Selon une enquête réalisée par le cabinet spécialisé Protourisme au mois de novembre, 20 millions de Français envisageaient de partir en vacances pour cette fin d’année, soit 3 millions de plus qu’en 2019, avant la pandémie, indique son directeur Didier Arino auprès de l’Agence France-Presse.
«Depuis, la situation sanitaire a quelque peu changé la donne», explique-t-il à l’AFP, même si «les réservations pour l’Hexagone restent à un haut niveau». Pour la montagne, «les voyants sont au vert : il y a de la neige et un phénomène de rattrapage pour ceux qui n’ont pas pu skier l’an dernier», ajoute le consultant.
«On a un très bon niveau de réservations des Français, quasiment au niveau de 2019 qui était une année record», confirme Dominique Thillaud, directeur général de la Compagnie des Alpes (Meribel, Tignes, la Plagne, Val d’Isère, les Arcs…), également cité par l’AFP.
Les destinations soleil en difficulté
En revanche, la situation s’annonce plus compliquée pour les Français qui avaient choisi une destination au soleil.
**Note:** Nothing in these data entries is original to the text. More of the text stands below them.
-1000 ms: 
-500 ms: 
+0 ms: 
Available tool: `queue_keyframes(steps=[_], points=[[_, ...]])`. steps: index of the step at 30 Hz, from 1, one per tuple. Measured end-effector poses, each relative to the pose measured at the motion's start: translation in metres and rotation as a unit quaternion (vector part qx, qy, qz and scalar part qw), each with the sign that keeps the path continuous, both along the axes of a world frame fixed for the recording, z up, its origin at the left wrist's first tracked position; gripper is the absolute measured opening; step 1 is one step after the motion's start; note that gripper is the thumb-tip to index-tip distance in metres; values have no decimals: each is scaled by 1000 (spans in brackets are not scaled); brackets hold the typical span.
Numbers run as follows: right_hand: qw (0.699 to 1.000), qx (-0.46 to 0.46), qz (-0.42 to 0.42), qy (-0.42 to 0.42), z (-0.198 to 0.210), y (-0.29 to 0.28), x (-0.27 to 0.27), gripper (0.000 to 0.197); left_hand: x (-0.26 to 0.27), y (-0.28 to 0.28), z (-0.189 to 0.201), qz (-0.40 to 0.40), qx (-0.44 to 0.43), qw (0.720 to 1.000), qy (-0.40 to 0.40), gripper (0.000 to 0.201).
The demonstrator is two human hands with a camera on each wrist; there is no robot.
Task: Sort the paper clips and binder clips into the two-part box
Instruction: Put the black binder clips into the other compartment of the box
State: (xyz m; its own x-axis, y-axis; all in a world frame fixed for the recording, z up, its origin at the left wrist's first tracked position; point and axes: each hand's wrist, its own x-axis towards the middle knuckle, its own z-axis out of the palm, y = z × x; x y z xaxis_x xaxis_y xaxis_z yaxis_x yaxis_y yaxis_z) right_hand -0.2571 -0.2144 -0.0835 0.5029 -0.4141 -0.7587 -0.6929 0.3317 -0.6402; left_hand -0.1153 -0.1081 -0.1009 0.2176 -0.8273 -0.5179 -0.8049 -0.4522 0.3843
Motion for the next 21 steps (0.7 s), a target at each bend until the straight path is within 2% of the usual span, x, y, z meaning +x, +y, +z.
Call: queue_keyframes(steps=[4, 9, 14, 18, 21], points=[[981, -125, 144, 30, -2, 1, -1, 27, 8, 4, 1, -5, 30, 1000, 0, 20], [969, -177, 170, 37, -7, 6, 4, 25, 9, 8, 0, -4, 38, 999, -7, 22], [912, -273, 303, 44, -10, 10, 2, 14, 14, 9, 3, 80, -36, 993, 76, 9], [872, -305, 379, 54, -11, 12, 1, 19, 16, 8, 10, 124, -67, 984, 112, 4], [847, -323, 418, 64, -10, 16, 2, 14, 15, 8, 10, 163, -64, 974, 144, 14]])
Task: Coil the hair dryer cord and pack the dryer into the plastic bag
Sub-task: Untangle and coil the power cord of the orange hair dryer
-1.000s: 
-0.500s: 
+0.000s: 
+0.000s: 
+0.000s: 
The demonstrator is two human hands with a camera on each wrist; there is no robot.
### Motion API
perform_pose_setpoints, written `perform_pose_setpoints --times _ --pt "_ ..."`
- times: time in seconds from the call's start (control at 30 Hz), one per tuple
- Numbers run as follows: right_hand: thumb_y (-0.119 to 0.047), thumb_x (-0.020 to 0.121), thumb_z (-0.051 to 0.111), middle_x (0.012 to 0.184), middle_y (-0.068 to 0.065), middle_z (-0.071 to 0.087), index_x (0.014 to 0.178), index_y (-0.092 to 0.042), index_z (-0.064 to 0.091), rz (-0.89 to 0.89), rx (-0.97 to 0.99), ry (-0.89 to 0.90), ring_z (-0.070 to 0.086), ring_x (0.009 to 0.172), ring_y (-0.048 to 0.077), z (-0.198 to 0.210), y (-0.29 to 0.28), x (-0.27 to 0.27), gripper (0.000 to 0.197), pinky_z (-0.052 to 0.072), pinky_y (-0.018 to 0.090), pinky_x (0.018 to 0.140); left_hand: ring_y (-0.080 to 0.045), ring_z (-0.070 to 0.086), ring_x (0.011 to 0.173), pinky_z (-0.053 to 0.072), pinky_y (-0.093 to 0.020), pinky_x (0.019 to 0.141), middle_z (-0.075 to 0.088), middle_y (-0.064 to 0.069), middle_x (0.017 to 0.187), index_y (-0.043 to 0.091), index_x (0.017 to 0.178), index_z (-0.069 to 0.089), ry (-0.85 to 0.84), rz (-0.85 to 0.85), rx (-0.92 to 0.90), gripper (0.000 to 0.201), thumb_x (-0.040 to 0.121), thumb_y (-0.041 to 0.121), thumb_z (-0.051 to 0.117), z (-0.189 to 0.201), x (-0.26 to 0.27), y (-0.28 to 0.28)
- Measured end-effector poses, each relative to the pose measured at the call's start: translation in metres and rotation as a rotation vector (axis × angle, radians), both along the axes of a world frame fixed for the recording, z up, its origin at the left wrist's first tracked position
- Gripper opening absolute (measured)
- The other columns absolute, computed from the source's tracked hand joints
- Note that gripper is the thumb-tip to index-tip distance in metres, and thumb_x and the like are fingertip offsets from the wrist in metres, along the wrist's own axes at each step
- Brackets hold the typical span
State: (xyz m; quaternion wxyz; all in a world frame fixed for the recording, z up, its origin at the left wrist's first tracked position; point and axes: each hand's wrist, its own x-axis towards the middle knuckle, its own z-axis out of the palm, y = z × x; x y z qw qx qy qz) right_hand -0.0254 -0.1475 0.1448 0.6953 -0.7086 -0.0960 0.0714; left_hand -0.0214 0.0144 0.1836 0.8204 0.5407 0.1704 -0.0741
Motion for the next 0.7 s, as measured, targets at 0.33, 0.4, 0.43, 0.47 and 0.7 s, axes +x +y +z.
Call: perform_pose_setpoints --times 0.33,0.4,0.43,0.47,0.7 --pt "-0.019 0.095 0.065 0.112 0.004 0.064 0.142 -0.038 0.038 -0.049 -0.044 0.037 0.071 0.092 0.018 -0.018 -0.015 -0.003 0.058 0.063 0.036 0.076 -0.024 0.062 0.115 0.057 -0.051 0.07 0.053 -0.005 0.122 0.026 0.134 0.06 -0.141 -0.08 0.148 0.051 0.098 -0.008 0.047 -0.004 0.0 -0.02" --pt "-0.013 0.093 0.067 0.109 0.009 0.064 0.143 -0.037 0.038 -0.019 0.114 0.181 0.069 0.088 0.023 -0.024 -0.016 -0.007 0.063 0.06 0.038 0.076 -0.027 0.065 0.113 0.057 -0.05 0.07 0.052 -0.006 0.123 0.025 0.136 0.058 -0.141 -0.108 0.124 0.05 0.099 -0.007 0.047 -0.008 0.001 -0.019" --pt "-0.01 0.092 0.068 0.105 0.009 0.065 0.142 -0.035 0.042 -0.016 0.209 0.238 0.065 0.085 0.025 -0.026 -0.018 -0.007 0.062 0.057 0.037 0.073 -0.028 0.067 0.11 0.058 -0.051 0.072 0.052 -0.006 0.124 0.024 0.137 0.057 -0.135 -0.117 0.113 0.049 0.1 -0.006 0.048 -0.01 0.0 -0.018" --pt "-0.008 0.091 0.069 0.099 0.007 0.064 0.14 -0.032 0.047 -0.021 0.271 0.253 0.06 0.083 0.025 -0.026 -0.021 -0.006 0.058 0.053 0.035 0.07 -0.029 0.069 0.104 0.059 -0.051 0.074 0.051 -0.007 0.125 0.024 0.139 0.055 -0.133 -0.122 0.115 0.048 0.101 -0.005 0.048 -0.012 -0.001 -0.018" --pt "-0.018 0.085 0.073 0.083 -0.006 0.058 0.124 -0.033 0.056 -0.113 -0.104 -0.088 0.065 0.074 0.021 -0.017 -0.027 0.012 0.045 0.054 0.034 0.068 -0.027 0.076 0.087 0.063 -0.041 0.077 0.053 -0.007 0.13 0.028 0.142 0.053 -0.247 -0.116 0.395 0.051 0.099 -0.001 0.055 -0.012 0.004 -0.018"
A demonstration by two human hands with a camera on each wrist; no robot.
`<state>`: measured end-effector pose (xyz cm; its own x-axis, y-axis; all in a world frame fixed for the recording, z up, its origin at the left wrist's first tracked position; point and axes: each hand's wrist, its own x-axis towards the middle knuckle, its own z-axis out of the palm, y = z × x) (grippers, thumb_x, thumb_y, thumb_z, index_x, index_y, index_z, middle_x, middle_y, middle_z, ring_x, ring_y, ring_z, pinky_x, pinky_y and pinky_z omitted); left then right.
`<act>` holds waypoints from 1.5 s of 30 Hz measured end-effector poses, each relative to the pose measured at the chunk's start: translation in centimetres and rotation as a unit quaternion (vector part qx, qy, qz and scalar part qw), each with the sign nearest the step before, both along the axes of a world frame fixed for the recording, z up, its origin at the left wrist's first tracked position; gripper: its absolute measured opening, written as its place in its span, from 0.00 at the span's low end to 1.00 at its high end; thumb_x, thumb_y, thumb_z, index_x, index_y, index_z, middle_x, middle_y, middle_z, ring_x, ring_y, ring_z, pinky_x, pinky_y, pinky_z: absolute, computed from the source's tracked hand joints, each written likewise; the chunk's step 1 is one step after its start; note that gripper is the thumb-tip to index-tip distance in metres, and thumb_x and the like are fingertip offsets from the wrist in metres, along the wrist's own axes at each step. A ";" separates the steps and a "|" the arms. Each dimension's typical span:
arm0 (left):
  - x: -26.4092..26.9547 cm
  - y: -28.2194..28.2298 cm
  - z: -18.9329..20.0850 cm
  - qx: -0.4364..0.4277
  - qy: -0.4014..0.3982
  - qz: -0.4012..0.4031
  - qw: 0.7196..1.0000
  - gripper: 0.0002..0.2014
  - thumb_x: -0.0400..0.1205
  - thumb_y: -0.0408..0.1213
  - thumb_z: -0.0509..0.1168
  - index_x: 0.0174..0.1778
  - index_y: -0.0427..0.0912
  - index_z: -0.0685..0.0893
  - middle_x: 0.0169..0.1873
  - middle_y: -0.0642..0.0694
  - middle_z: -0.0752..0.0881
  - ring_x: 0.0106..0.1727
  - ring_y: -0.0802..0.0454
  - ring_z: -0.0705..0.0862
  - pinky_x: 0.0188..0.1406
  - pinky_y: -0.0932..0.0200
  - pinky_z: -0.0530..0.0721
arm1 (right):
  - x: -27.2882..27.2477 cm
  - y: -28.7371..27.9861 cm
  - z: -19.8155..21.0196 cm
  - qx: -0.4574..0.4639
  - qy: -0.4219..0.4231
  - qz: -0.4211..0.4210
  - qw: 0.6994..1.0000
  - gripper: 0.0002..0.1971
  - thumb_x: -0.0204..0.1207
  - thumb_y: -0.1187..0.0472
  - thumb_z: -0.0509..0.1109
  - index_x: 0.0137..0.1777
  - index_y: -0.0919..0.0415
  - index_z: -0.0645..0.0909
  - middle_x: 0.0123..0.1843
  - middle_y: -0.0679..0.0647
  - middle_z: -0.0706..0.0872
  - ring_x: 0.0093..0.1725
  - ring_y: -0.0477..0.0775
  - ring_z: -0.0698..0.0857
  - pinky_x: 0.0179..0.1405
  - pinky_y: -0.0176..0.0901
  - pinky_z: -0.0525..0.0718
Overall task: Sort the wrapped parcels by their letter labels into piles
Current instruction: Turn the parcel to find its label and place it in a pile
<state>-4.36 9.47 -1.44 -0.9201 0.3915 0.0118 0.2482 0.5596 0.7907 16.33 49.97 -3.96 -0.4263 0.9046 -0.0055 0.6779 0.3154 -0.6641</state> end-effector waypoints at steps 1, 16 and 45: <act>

En novembre, ils représentaient 20% des 20 millions qui envisageaient de partir, selon le cabinet Protourisme. Le Maroc a fermé ses frontières, les Antilles connaissent une crise sociale, l’île Maurice est passée au «rouge écarlate» avant de revenir au «rouge», qui permet aux personnes vaccinées de s’y rendre.
Quant aux Antilles françaises, la Martinique, destination marquée par le mouvement social, enregistre des annulations depuis début décembre. «Sur les compagnies aériennes, on a des chiffres d’annulation entre 10 et 15% et, pour l’hôtellerie, on est à moins 20%», constate François Baltus-Languedoc, directeur général du comité martiniquais du tourisme, interrogé par l’AFP.